Pertanto, nei giudizi promossi dai viaggiatori contro il tour operator per farne accertare l'inadempimento contrattuale e per chiederne la condanna al risarcimento del danno da vacanza rovinata, il giudice, se è stato chiamato in garanzia l'assicuratore del tour operator e se questi ha eccepito la esclusione del danno da vacanza rovinata, non potrà fare altro che prendere atto dei limiti contrattuali e conseguentemente rigettare la domanda di manleva.

All'assicurato, però, residuerà l'azione di inadempimento nei confronti del proprio assicuratore ove ritenga, invece, che questi abbia violato il dovere di comportarsi con diligenza, correttezza e trasparenza o comunque non abbia osservato l'obbligo di informare adeguatamente il contraente circa l'esatta delimitazione del rischio assicurato e dei danni risarcibili.
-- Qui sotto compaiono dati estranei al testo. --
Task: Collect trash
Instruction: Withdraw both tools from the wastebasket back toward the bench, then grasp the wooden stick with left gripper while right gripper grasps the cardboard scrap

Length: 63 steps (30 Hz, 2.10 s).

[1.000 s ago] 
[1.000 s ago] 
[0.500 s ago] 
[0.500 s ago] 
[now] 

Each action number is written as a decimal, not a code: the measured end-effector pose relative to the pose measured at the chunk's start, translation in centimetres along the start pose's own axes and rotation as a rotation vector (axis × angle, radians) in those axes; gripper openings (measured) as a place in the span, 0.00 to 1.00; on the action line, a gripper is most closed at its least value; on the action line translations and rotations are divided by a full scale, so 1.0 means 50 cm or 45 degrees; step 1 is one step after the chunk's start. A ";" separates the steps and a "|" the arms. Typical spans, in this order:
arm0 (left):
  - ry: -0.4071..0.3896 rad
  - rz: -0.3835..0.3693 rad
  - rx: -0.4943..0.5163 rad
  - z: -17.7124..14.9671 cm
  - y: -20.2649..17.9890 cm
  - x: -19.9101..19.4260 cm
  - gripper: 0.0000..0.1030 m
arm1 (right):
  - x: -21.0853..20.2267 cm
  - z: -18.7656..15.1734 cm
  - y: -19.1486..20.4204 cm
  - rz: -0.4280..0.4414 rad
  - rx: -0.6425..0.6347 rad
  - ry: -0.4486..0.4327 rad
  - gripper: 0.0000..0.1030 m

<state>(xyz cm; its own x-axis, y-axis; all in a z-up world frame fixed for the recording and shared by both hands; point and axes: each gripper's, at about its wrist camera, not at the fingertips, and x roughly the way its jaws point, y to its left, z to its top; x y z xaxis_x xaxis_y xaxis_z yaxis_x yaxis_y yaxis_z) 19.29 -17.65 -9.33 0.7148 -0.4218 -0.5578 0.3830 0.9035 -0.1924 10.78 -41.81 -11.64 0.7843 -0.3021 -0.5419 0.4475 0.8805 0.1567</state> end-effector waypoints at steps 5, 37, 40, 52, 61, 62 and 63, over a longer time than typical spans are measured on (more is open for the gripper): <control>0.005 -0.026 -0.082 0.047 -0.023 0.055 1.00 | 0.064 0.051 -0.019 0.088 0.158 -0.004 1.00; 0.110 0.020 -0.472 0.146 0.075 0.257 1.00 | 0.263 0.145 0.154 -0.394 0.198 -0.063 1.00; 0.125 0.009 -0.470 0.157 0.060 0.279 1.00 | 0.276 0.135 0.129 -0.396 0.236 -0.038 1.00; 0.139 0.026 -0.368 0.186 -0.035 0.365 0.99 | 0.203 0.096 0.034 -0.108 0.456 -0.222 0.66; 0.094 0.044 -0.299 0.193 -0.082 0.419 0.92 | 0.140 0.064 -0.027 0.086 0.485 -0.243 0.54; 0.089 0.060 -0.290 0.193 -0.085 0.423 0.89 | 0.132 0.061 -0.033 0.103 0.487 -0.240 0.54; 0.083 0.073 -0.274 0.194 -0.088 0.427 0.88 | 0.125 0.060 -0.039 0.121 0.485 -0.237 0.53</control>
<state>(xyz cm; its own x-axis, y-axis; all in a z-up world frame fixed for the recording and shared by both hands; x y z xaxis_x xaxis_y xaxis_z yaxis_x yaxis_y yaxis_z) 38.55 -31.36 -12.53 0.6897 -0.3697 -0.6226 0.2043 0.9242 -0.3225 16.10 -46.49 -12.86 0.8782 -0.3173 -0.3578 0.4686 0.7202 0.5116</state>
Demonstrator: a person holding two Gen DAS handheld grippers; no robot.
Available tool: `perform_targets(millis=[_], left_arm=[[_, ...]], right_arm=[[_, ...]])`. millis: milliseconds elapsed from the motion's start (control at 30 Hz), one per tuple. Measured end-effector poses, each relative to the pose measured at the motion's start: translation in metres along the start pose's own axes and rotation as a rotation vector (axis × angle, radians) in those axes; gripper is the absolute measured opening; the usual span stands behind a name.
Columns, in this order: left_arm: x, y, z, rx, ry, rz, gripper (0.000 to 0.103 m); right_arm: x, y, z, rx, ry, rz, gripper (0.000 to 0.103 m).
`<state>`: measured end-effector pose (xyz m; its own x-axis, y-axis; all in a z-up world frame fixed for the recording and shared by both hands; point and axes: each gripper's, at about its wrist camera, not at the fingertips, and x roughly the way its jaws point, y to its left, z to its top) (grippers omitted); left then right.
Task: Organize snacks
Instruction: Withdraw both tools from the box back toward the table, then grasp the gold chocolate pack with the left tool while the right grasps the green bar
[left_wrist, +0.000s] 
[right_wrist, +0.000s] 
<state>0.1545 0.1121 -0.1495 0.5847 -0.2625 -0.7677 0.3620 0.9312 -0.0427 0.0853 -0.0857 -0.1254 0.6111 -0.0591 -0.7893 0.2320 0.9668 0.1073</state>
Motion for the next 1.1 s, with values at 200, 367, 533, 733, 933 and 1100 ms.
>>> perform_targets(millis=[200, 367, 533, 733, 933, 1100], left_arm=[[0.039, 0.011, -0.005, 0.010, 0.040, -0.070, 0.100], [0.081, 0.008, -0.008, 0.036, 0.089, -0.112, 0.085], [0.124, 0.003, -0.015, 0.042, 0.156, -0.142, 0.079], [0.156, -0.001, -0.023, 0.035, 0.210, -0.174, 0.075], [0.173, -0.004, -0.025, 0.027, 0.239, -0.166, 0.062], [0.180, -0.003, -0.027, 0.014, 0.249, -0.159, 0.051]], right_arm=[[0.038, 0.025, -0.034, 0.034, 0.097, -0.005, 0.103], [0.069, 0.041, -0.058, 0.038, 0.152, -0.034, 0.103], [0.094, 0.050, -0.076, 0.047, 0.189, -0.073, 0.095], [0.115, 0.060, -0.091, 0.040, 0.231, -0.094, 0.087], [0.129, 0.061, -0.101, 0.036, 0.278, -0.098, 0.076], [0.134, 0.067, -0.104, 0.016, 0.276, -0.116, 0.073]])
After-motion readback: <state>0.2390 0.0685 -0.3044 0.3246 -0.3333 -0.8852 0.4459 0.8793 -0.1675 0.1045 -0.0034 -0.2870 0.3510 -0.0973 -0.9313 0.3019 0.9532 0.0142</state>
Ha recentemente affermato la Suprema Corte, infatti, che «il legislatore del codice delle assicurazioni private (d.lg. n. 209 del 2005) non ha previsto una autonoma disciplina delle conseguenze giuridiche della inosservanza delle prescrizioni formali disposte dall'art. 166, commi 1 e 2 d.lgs. n. 209 del 2005, che devono, quindi, individuarsi alla stregua della disciplina del codice civile, giusta il rinvio disposto dall'articolo 165 del medesimo decreto legislativo. Orbene, in assenza di una espressa comminatoria di nullità, del contratto o della clausola negoziale, ipotesi che ricorre nel caso in cui la clausola non sia vessatoria o pur se onerosa non ricada - per non essere contenuta in Cgc o in contratti standard - nella disciplina degli artt. 1341 e 1342 c.c., la inosservanza della prescrizione formale, in quanto violazione di una regola di condotta, non può che dare luogo al risarcimento del danno per lesione della buona fede, potendo integrare una responsabilità precontrattuale, con conseguenze risarcitorie ove dette violazioni avvengano nella fase antecedente o coincidente con la stipulazione del contratto, ovvero una responsabilità contrattuale che può eventualmente condurre alla risoluzione del contratto, ove le violazioni riguardino le ulteriori attività esecutive delle disposizioni contrattuali» (Cass. civ., sez. III, 11 giugno 2019 n. 15598).

Ed il principio enunciato dalla Cassazione dovrebbe applicarsi pacificamente non solo nel caso di inosservanza delle prescrizioni formali stabilite dall'art. 166 cod. ass. ma più in generale tutte le volte in cui venga in evidenza la violazione di precisi obblighi di correttezza e buona fede nella fase precontrattuale, e quindi anche quando l'assicuratore, venendo meno ai doveri a lui imposti dalla legislazione statale e da quella di rango regolamentare, abbia proposto al contraente un prodotto assicurativo (nella specie un contratto di assicurazione della responsabilità civile del tour operator) che – a causa di specifiche esclusioni – si sia dimostrato inadeguato alle esigenze dell'assicurato.